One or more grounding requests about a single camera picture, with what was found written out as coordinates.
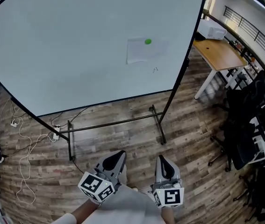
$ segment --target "ceiling light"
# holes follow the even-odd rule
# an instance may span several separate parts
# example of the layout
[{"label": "ceiling light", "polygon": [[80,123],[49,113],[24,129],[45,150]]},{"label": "ceiling light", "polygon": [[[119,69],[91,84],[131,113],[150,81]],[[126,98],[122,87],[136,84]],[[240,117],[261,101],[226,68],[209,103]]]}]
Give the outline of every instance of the ceiling light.
[{"label": "ceiling light", "polygon": [[265,9],[265,2],[264,0],[253,0],[254,2],[256,2],[259,6],[261,6],[262,8]]}]

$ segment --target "white appliance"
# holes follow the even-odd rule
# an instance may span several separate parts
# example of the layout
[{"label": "white appliance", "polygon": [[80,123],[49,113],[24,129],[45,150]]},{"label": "white appliance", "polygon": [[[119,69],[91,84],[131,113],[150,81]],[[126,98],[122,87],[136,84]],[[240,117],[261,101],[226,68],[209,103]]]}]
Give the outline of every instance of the white appliance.
[{"label": "white appliance", "polygon": [[198,32],[206,39],[222,40],[227,30],[213,20],[201,19]]}]

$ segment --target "power strip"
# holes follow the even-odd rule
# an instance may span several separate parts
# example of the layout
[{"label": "power strip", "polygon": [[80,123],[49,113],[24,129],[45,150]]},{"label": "power strip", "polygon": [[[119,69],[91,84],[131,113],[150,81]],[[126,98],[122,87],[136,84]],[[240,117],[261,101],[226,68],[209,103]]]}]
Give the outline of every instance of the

**PROBLEM REQUIREMENTS**. If a line in the records has the word "power", copy that line.

**ANSWER AREA**.
$ segment --target "power strip"
[{"label": "power strip", "polygon": [[80,123],[49,113],[24,129],[45,150]]},{"label": "power strip", "polygon": [[[119,69],[91,84],[131,113],[150,81]],[[126,98],[122,87],[136,84]],[[240,117],[261,101],[226,68],[209,103]]]}]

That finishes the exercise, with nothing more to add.